* **Your task**: Read through the records below and copy each line that uses the word "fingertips".

* **Stored data entries**:
Start of Block
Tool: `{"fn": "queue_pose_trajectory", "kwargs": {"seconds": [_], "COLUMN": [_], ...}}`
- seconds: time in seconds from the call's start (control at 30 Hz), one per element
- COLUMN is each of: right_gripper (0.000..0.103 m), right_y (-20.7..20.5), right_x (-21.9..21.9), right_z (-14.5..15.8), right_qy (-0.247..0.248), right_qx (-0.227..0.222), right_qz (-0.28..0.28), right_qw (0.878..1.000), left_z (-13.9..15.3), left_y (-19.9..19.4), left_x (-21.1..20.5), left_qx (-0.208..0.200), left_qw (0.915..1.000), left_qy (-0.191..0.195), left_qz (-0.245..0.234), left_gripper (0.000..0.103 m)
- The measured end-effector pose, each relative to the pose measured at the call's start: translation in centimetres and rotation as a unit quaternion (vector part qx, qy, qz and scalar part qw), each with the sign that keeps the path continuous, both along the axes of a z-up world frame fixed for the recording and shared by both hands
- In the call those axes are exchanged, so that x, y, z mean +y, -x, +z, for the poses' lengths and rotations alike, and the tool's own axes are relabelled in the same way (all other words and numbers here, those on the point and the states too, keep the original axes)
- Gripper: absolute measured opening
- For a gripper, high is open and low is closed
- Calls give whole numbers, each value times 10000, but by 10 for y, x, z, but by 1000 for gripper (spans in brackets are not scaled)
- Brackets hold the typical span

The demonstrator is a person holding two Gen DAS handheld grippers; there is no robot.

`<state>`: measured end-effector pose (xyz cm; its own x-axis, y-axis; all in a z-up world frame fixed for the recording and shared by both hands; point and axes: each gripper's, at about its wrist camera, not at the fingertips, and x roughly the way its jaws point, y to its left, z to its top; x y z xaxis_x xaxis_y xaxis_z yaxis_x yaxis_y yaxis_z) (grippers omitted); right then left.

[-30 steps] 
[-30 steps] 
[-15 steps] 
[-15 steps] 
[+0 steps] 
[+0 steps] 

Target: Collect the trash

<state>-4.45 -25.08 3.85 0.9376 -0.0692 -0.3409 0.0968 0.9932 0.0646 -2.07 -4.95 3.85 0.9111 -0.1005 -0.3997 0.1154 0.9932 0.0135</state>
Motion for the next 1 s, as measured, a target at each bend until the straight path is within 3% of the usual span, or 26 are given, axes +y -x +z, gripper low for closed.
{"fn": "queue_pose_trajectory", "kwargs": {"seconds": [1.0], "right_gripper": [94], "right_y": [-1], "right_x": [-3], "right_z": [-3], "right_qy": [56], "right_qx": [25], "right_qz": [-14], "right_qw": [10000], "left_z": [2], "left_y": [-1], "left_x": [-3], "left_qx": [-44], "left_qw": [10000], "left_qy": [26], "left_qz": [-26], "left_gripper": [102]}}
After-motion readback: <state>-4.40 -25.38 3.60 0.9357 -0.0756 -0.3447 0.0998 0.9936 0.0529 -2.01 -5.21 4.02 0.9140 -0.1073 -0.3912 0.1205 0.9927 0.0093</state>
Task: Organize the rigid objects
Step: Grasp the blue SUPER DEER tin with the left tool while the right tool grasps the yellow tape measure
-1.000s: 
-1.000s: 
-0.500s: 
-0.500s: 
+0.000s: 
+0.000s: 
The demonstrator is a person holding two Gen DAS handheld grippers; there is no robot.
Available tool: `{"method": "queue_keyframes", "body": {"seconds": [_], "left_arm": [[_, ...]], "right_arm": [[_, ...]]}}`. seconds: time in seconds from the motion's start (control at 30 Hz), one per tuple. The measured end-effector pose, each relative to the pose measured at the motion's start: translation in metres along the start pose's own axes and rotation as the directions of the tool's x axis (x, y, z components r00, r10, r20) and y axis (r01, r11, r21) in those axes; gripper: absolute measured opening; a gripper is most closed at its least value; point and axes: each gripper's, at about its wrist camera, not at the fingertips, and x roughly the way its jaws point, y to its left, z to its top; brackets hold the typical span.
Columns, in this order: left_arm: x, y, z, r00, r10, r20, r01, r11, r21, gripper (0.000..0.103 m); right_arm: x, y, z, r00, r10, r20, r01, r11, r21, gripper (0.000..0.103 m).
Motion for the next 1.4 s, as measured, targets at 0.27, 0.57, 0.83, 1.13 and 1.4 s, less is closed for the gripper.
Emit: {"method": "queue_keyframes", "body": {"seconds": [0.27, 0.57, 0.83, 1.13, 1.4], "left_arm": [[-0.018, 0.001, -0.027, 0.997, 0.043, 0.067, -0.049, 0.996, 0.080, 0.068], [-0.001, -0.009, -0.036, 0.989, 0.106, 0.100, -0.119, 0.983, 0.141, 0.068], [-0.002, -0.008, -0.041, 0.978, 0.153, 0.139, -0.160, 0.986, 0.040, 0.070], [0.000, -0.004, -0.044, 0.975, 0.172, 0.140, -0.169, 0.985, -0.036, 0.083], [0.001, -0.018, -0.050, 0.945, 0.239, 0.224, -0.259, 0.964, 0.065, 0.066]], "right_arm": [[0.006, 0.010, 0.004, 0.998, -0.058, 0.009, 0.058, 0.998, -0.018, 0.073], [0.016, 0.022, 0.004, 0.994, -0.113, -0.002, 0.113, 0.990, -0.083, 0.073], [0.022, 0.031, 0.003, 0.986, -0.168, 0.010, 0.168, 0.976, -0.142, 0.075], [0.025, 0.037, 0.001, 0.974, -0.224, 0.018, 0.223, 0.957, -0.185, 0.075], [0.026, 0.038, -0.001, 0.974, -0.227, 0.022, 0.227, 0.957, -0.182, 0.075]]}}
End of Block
* **Answer to this problem**:
`<state>`: measured end-effector pose (xyz cm; its own x-axis, y-axis; all in a z-up world frame fixed for the recording and shared by both hands; point and axes: each gripper's, at about its wrist camera, not at the fingertips, and x roughly the way its jaws point, y to its left, z to its top; x y z xaxis_x xaxis_y xaxis_z yaxis_x yaxis_y yaxis_z) (grippers omitted); right then left.
Available tool: `{"method": "queue_keyframes", "body": {"seconds": [_], "left_arm": [[_, ...]], "right_arm": [[_, ...]]}}`. seconds: time in seconds from the motion's start (control at 30 Hz), one per tuple. The measured end-effector pose, each relative to the pose measured at the motion's start: translation in metres along the start pose's own axes and rotation as the directions of the tool's x axis (x, y, z components r00, r10, r20) and y axis (r01, r11, r21) in those axes; gripper: absolute measured opening; a gripper is most closed at its least value; point and axes: each gripper's, at about its wrist camera, not at the fingertips, and x roughly the way its jaws point, y to its left, z to its top; brackets hold the typical span.

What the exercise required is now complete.